Ceramics - Qibla-Tile
Inscription: Sura Al-E-Imran (The family of ‘Imran) 3:96-97
Size: 52 x 32 cm
Origin and time: Turkey Ottoman Empire, 17th Century
Inv. No. AKM 00587
The tile made of ceramic shows a painting of the black covered Kaaba at the Holy Mosque in Mecca (Masjid al-Haram), the place of Muslims’ yearly pilgrimage. Above the painting is an inscription reading two verses from the Quran about the Holy Mosque in Mecca:
“Lo! the first Sanctuary appointed for mankind was that at Becca, a blessed place, a guidance to the peoples; Wherein are plain memorials (of Allah's guidance); the place where Abraham stood up to pray; and whosoever entereth it is safe.

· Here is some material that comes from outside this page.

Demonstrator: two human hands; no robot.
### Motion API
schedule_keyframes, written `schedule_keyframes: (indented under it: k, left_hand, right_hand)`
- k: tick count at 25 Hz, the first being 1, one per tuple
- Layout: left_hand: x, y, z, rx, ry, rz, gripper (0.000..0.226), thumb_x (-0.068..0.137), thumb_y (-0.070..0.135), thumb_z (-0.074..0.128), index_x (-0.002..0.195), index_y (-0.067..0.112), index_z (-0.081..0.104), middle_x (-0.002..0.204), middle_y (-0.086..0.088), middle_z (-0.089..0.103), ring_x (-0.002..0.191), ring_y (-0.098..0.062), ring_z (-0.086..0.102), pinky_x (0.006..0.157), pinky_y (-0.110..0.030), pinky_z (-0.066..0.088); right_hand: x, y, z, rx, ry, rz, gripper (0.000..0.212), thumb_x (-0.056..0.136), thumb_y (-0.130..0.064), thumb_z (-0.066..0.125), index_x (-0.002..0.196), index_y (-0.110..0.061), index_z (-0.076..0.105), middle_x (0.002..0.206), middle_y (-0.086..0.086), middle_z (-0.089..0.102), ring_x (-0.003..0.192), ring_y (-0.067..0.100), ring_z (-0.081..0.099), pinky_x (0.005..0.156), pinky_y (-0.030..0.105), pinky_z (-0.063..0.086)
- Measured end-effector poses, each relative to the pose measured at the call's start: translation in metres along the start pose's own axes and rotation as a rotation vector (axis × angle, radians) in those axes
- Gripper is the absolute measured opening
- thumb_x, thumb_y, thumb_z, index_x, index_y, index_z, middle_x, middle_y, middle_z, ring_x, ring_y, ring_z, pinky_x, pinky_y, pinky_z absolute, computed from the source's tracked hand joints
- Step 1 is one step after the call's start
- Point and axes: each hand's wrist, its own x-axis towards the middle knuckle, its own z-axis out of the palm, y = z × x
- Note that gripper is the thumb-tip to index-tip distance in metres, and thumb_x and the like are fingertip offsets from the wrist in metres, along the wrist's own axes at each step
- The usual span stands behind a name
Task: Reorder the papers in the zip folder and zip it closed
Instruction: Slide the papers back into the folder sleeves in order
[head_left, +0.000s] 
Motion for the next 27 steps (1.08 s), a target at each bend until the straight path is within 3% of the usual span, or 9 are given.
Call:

And pilgrimage to the House is a duty unto Allah for mankind, for him who can find a way thither. As for him who disbelieveth, (let him know that) lo! Allah is Independent of (all) creatures.” (Sura Al-E-Imran, 96-97) Translation: Pickthal
In order to give the spectator an overall impression of the place, the manufacturer chose to show the Kaaba from different views, top view and front view. The most important places are identified in writing as it has been usually done in manuals about the pilgrimage, which were commonly produced in the Islamic world. Such tiles showing the typical colours used in Ottoman ceramics such as turquoise, cobalt blue, green and red on white background were made in the 17th century. They were often used as decoration in mosques indicating the qibla, the direction towards which the Muslims pray. This tile demonstrates the Ottoman’s interest in typography and the long tradition of depicting the Holy Mosque in Mecca by various artistic means.